PROBLEM DESCRIPTION: Set down the full listing exactly as given. Any pictures are to be left out.

DATA EXCERPT:
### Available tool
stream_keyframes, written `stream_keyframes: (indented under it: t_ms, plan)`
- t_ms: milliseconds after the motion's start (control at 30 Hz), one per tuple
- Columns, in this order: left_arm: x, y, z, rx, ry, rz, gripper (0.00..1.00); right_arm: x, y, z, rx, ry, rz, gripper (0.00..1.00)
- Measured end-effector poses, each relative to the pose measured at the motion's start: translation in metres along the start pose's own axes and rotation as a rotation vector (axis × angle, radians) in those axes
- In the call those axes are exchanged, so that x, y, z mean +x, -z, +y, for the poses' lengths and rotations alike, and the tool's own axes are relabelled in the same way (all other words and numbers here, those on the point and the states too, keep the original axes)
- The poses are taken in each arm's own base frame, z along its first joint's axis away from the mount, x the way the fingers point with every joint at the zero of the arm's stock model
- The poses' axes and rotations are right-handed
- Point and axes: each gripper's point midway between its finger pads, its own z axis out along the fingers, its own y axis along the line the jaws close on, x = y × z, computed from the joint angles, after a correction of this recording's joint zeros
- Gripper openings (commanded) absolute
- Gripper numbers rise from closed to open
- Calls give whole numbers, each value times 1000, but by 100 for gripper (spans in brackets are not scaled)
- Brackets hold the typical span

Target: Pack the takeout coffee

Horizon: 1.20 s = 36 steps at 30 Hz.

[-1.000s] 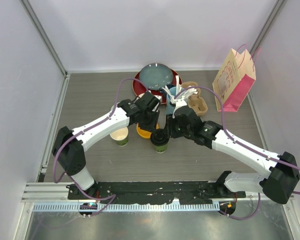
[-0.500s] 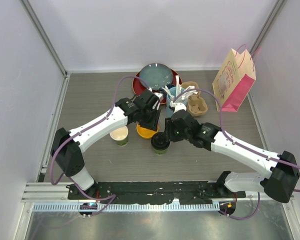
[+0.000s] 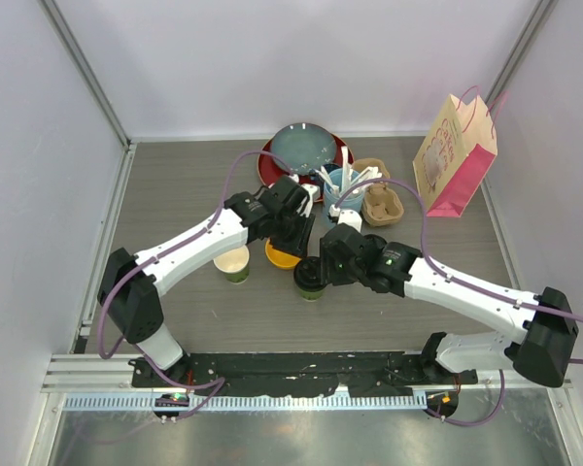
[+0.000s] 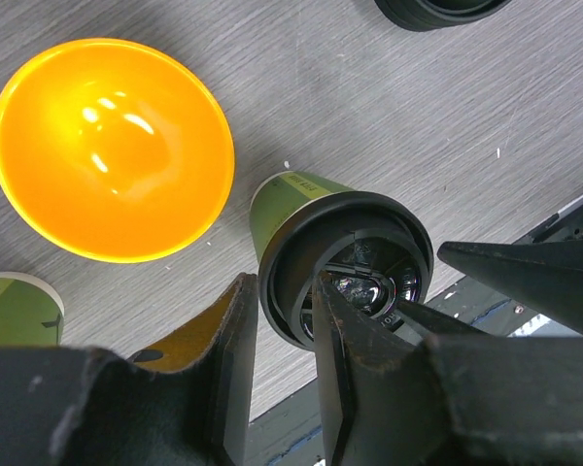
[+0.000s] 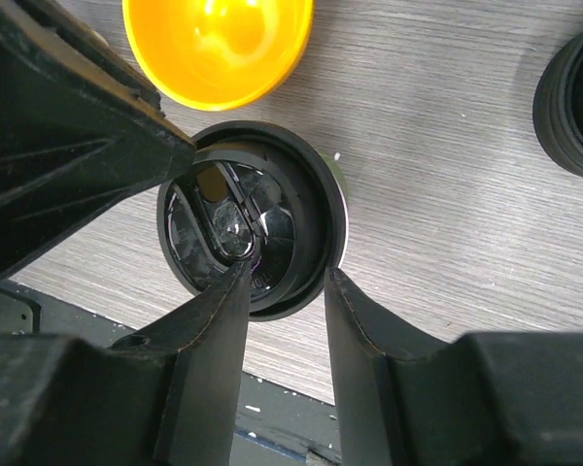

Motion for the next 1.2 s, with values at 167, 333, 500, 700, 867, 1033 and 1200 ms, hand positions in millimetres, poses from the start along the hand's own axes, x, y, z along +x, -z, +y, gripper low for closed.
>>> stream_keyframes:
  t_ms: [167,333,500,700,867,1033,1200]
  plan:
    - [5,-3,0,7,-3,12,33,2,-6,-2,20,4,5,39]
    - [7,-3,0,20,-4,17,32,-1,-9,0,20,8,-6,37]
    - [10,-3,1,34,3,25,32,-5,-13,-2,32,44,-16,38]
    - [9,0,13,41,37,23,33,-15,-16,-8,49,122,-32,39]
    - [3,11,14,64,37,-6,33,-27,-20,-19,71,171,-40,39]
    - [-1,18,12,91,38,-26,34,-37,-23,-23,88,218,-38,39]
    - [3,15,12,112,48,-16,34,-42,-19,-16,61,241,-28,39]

RESPONSE TO THIS TASK:
### Available tool
stream_keyframes, written `stream_keyframes: (indented under it: t_ms, plan)`
- t_ms: milliseconds after the motion's start (control at 30 Hz), one per tuple
- Columns, in this order: left_arm: x, y, z, rx, ry, rz, gripper (0.00..1.00); right_arm: x, y, z, rx, ry, rz, gripper (0.00..1.00)
- Measured end-effector poses, each relative to the pose measured at the motion's start: translation in metres along the start pose's own axes and rotation as a rotation vector (axis × angle, radians) in those axes
- In the call those axes are exchanged, so that x, y, z mean +x, -z, +y, for the poses' lengths and rotations alike, and the tool's own axes are relabelled in the same way (all other words and numbers here, those on the point and the states too, keep the original axes)
- The poses are taken in each arm's own base frame, z along its first joint's axis away from the mount, x the way the fingers point with every joint at the zero of the arm's stock model
- The poses' axes and rotations are right-handed
- Point and axes: each gripper's point midway between its finger pads, its own z axis out along the fingers, its own y axis along the line the jaws close on, x = y × z, computed from the joint angles, after a correction of this recording's joint zeros
- Gripper openings (commanded) absolute
- Gripper numbers rise from closed to open
- Calls give whole numbers, each value times 1000, but by 100 for gripper (spans in brackets are not scaled)
- Brackets hold the typical span

Target: Pack the takeout coffee

Horizon: 1.20 s = 36 steps at 30 Hz.

[-1.000s] 
[-0.500s] 
[+0.000s] 
[+0.000s] 
[+0.000s] 

Motion for the next 1.2 s, with values at 167, 333, 500, 700, 867, 1033 and 1200 ms, hand positions in millimetres, poses from the start along the hand's own axes, x, y, z along +x, -z, +y, gripper low for closed.
>>> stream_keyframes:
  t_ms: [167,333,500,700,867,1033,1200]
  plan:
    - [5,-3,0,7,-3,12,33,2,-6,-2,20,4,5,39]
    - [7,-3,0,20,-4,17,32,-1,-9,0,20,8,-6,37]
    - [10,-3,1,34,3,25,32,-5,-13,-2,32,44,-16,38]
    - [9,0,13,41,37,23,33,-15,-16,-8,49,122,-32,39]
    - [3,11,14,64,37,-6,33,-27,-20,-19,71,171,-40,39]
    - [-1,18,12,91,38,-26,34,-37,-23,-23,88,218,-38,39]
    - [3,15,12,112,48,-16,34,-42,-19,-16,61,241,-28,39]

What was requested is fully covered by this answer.